One reason for London being tiring was all the walking. I’m not very good at planning trips. I get excited about going somewhere but then arrive and realise I haven’t planned anything to actually do. So I end up trying to fill the time with long walks between friends, coffee shops, cinemas, second-hand bookshops, etc. Which is great – just being in a city, especially in last week’s surprisingly perfect weather, is enough – but tiring. My devices tell me that over three days I walked 42km (29 miles).

I forget how long it can take to get from A to B in London by public transport, having been spoilt by living within walking distance of so much there. From Holborn to our friend’s house in Clapham (6.5km / 4 miles as the crow flies) was upwards of 45 minutes, whether by walking-and-bus or by several-tubes-and-walking. Walking-and-bus between a pub in Peckham and a second-hand bookshop in Brixton (3km / 2 miles) would have taken longer than the 45 minute walk, allowing for traffic and roadworks. I must remember this when I complain about the 30 minute drive to Hereford or Abergavenny from here (although most of that complaint is about driving, or being a car passenger, rather than the time).

The walking was lovely though. Avoiding main roads, in sunny weather with a gentle breeze, London can feel surprisingly chill, quiet, and relaxed. Strolling past primary schools and pubs, parks and squares, terraces and flats, with little traffic and not too many people.

One reason I was in London was for Interesting which was very good. Having it in the evening worked well – you don’t have lunch breaking up the flow. Every speaker was good in very different ways, fascinating and/or fun. And so many lovely friends to catch up with.

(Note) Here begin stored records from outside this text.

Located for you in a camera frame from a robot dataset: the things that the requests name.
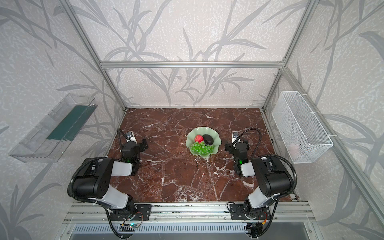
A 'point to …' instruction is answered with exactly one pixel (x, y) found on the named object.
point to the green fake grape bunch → (201, 148)
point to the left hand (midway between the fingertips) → (137, 134)
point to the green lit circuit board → (128, 227)
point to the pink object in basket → (294, 150)
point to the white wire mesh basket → (305, 138)
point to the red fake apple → (198, 138)
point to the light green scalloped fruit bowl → (202, 131)
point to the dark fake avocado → (208, 139)
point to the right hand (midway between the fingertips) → (236, 134)
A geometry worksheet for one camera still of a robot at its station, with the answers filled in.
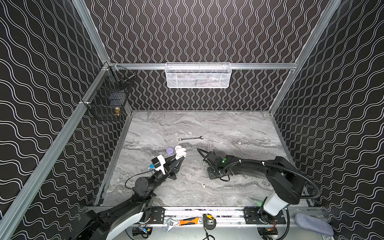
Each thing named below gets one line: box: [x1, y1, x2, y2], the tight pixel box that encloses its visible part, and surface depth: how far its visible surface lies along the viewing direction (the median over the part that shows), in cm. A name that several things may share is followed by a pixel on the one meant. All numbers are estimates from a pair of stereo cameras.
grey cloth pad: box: [295, 213, 334, 237], surface depth 72 cm
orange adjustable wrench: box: [162, 217, 204, 232], surface depth 73 cm
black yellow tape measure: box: [203, 213, 217, 230], surface depth 72 cm
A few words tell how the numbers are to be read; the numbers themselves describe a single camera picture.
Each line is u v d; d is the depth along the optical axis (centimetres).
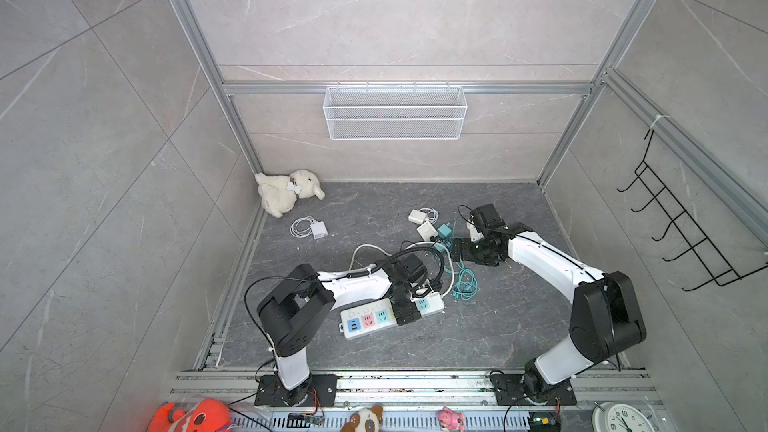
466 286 91
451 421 67
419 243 98
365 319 82
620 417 67
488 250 75
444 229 103
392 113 101
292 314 46
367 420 67
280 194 106
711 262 61
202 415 64
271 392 72
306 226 106
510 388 73
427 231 101
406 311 78
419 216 107
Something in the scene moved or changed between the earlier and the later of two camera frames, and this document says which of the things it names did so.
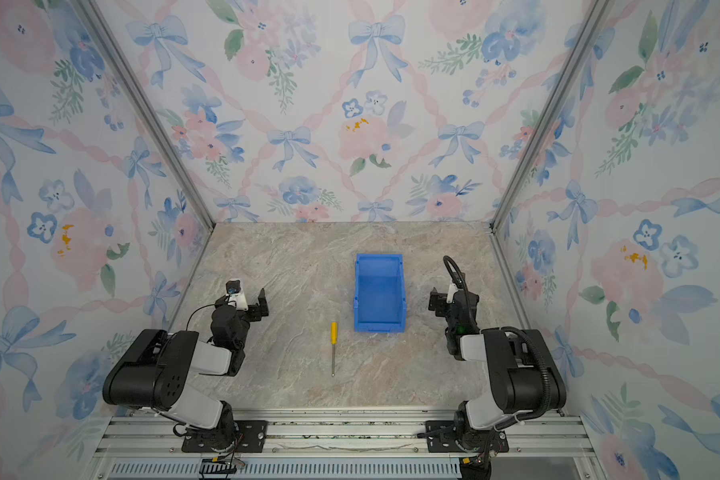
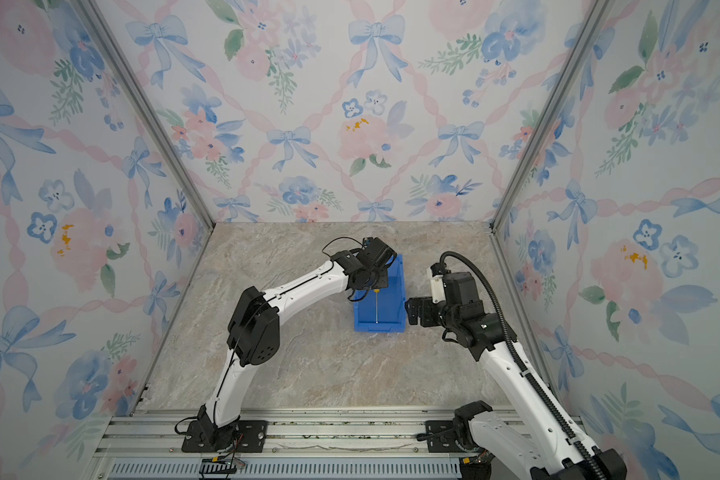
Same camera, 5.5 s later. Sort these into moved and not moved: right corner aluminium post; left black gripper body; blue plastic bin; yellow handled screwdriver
Moved: left black gripper body; yellow handled screwdriver
Not moved: blue plastic bin; right corner aluminium post
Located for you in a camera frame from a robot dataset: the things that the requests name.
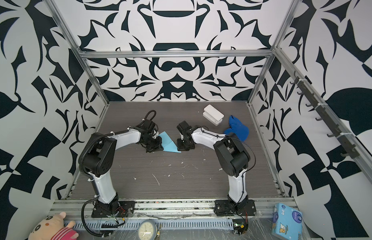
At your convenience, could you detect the white rectangular box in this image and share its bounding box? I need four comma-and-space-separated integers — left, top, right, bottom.
203, 105, 224, 126

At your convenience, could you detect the pink plush toy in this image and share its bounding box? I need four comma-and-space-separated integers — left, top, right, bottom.
28, 212, 79, 240

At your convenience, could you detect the small black electronics module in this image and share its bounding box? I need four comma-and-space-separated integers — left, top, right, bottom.
233, 219, 249, 236

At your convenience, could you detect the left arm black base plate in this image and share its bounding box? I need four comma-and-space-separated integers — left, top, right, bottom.
91, 201, 136, 218

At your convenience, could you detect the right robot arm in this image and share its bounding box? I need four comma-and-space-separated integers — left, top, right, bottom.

A photo of a wooden stage with Russell gesturing at a big screen on which text reads 'To thine own self be true'. In the foreground is some red and yellow bunting.
Russell with the first rule of Interesting 2023, taken from the slogan painted above the stage

I saw two films in London, both at the Curzon Bloomsbury:

  • Return to Seoul (Davy Chou, 2022). Felt a bit unneccessarily slow at points but good, and a really interesting, not entirely likeable, protagonist.
  • One Fine Morning (Mia Hansen-Løve, 2022). Only OK for a lot of it, but had a couple of great, touching moments. Felt like I really needed to watch something happy afterwards though.

I don’t like big cinemas being cut up into smaller screens but the Renoir, as was, was already cut up, and two of those were very oddly angled. This Curzon feels very swish and the seats were comfy.


§ I recently tried out the macOS/iOS/iPadOS calendar apps Fantastical and BusyCal solely because I wanted to be able to enable/disable one group of calendars with a single click. My life isn’t complicated enough to need any of their other extra, clever features.

Thankfully it turns out the free version of Fantastical gives you one “Calendar Set” so I can switch between that and “All Calendars” and my problem is solved. I thought my choice might be to pay £60/year (Fantastical) or $50 for 18 months of updates (BusyCal) solely for one checkbox.

I’d quite like my to dos to appear in my calendar, rather than a separate app. I use Things, which is great, but those two calendar apps only support Apple’s Reminders or Todoist.

Unfortunately, yet again, I stumbled into the problem that I like my tasks to have two dates: “Date I should start doing this” and “Date this must be completed by” which are usually different (or I only use the first one). But Reminders and Todoist only have a single date per task. Hacking my way around that (e.g. putting the deadline in the task’s title) feels positively barbaric – it’s a date, it should be in a date field – solely to have them appear in my calendar.

I suspect the solution to my actual task question – why aren’t I getting even this minimal number of tasks done? – is that I should organise myself a bit better, slightly more GTD-style, rather than have a single list of tasks that sits in “Today” for week after week.

Maybe I’ll do that tomorrow.


§ That’s all. Time for some more sunshine – I hope you’re getting some if possible.